# SD: Extreme Autofest Photos, June 21, 2003



## Ry Ry (Apr 30, 2002)

http://www.altimas.net/forum/showthread.php?s=&threadid=108942


----------



## Rama (Mar 8, 2003)

Damn I am so sorry I missed that. Looked like it was dope though.


----------



## Arsenal200SX (Apr 30, 2002)

my friend from team prototype was there..he had a WRX..he took like 320 pictures


----------



## Ry Ry (Apr 30, 2002)

Rama said:


> *Damn I am so sorry I missed that. Looked like it was dope though. *


Naw.
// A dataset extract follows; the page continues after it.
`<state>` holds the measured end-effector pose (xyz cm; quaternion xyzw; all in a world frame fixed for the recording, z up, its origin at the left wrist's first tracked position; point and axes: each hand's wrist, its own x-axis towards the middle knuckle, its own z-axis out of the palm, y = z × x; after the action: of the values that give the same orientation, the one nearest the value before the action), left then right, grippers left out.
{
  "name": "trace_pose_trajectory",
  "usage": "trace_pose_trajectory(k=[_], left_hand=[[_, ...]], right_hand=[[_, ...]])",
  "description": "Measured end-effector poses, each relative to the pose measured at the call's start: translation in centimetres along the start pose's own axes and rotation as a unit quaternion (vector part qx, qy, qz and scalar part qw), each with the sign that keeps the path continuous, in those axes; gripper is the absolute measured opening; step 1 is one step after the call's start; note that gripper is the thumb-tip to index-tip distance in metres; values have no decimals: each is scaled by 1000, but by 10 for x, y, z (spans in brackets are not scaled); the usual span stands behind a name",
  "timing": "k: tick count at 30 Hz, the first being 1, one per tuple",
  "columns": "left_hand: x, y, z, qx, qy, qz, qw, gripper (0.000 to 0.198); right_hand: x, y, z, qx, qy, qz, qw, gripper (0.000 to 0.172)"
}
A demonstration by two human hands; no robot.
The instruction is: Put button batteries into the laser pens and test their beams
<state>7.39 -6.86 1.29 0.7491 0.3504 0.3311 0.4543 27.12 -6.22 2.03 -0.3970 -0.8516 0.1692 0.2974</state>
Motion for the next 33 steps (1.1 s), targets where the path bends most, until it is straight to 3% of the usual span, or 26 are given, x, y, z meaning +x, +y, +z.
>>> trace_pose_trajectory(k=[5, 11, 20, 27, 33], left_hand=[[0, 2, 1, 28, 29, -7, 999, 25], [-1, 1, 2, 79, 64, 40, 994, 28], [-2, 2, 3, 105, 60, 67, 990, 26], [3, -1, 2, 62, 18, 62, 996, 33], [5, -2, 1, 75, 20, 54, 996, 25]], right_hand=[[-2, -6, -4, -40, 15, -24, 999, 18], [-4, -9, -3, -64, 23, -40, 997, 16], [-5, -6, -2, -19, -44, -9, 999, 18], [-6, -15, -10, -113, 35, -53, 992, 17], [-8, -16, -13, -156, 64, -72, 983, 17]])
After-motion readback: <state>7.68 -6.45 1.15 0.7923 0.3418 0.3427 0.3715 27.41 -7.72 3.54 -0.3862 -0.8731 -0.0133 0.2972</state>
It was weak..


----------



## Arsenal200SX (Apr 30, 2002)

i heard there was a grip of cops walking thru with clipboards writing what peeps had on their cars then pulling them over after the show on their way home..sounds like a fucking setup to me..my friend even took pics of the cops doing that.....makes me not wanna attend anything from now on


----------



## JustMe (Jan 24, 2003)

Arsenal200SX said:


> *i heard there was a grip of cops walking thru with clipboards writing what peeps had on their cars then pulling them over after the show on their way home..sounds like a fucking setup to me..my friend even took pics of the cops doing that.....makes me not wanna attend anything from now on *


HA cops till up to that old shit? They were doin that like 5 years ago or whatever when the stadium strip opened, they did it for like 2 weeks before the organizers were like you gotta stop that shit or no one will come and they'll just be back on the streets... It's total bullshit if you ask me


----------